- [Exercise directions]: The complete data, repeated exactly, should form your response.

Dataset excerpts

= = = = = = =

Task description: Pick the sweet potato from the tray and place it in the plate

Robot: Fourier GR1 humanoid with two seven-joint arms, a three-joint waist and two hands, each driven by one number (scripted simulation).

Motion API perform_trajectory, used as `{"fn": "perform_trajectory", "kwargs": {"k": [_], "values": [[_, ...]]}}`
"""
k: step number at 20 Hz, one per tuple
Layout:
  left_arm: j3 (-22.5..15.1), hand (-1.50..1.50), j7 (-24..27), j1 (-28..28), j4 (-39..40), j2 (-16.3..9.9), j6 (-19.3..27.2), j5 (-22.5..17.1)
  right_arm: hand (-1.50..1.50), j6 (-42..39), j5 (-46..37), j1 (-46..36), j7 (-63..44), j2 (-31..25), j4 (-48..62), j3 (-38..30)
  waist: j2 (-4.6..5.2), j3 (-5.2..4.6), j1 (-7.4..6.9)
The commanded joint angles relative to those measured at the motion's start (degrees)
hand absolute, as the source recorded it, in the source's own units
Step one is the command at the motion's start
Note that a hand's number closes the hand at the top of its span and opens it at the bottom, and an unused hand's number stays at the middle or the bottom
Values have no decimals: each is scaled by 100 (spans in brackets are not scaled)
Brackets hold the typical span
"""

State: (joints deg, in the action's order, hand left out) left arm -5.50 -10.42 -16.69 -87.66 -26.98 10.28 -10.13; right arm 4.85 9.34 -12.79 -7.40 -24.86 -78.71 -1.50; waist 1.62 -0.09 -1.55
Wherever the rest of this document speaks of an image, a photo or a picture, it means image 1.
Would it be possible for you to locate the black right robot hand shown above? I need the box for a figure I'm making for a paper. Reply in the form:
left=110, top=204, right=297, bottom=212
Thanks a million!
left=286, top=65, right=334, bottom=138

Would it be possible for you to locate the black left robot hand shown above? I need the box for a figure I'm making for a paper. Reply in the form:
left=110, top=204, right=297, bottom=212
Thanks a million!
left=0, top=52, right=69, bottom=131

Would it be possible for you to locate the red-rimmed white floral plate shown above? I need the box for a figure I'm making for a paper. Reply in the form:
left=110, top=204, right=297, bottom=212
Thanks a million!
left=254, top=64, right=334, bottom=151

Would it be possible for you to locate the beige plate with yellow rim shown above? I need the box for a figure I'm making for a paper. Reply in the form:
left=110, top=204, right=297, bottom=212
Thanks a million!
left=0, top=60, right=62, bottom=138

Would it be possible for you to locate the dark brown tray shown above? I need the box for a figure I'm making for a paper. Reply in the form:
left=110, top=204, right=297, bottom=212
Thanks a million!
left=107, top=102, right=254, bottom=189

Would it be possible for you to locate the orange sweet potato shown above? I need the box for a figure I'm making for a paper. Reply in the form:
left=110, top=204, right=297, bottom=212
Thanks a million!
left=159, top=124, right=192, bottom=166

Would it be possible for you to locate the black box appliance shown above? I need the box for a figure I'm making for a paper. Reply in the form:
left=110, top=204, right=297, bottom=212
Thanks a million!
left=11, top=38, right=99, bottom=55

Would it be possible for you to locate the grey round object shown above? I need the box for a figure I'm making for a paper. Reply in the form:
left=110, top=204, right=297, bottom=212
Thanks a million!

= = = = = = =

- [Response box]:
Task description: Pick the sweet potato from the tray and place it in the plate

Robot: Fourier GR1 humanoid with two seven-joint arms, a three-joint waist and two hands, each driven by one number (scripted simulation).

Motion API perform_trajectory, used as `{"fn": "perform_trajectory", "kwargs": {"k": [_], "values": [[_, ...]]}}`
"""
k: step number at 20 Hz, one per tuple
Layout:
  left_arm: j3 (-22.5..15.1), hand (-1.50..1.50), j7 (-24..27), j1 (-28..28), j4 (-39..40), j2 (-16.3..9.9), j6 (-19.3..27.2), j5 (-22.5..17.1)
  right_arm: hand (-1.50..1.50), j6 (-42..39), j5 (-46..37), j1 (-46..36), j7 (-63..44), j2 (-31..25), j4 (-48..62), j3 (-38..30)
  waist: j2 (-4.6..5.2), j3 (-5.2..4.6), j1 (-7.4..6.9)
The commanded joint angles relative to those measured at the motion's start (degrees)
hand absolute, as the source recorded it, in the source's own units
Step one is the command at the motion's start
Note that a hand's number closes the hand at the top of its span and opens it at the bottom, and an unused hand's number stays at the middle or the bottom
Values have no decimals: each is scaled by 100 (spans in brackets are not scaled)
Brackets hold the typical span
"""

State: (joints deg, in the action's order, hand left out) left arm -5.50 -10.42 -16.69 -87.66 -26.98 10.28 -10.13; right arm 4.85 9.34 -12.79 -7.40 -24.86 -78.71 -1.50; waist 1.62 -0.09 -1.55
Wherever the rest of this document speaks of an image, a photo or a picture, it means image 1.
Would it be possible for you to locate the black right robot hand shown above? I need the box for a figure I'm making for a paper. Reply in the form:
left=110, top=204, right=297, bottom=212
Thanks a million!
left=286, top=65, right=334, bottom=138

Would it be possible for you to locate the black left robot hand shown above? I need the box for a figure I'm making for a paper. Reply in the form:
left=110, top=204, right=297, bottom=212
Thanks a million!
left=0, top=52, right=69, bottom=131

Would it be possible for you to locate the red-rimmed white floral plate shown above? I need the box for a figure I'm making for a paper. Reply in the form:
left=110, top=204, right=297, bottom=212
Thanks a million!
left=254, top=64, right=334, bottom=151

Would it be possible for you to locate the beige plate with yellow rim shown above? I need the box for a figure I'm making for a paper. Reply in the form:
left=110, top=204, right=297, bottom=212
Thanks a million!
left=0, top=60, right=62, bottom=138

Would it be possible for you to locate the dark brown tray shown above? I need the box for a figure I'm making for a paper. Reply in the form:
left=110, top=204, right=297, bottom=212
Thanks a million!
left=107, top=102, right=254, bottom=189

Would it be possible for you to locate the orange sweet potato shown above? I need the box for a figure I'm making for a paper. Reply in the form:
left=110, top=204, right=297, bottom=212
Thanks a million!
left=159, top=124, right=192, bottom=166

Would it be possible for you to locate the black box appliance shown above? I need the box for a figure I'm making for a paper. Reply in the form:
left=110, top=204, right=297, bottom=212
Thanks a million!
left=11, top=38, right=99, bottom=55

Would it be possible for you to locate the grey round object shown above? I need the box for a figure I'm making for a paper. Reply in the form:
left=110, top=204, right=297, bottom=212
Thanks a million!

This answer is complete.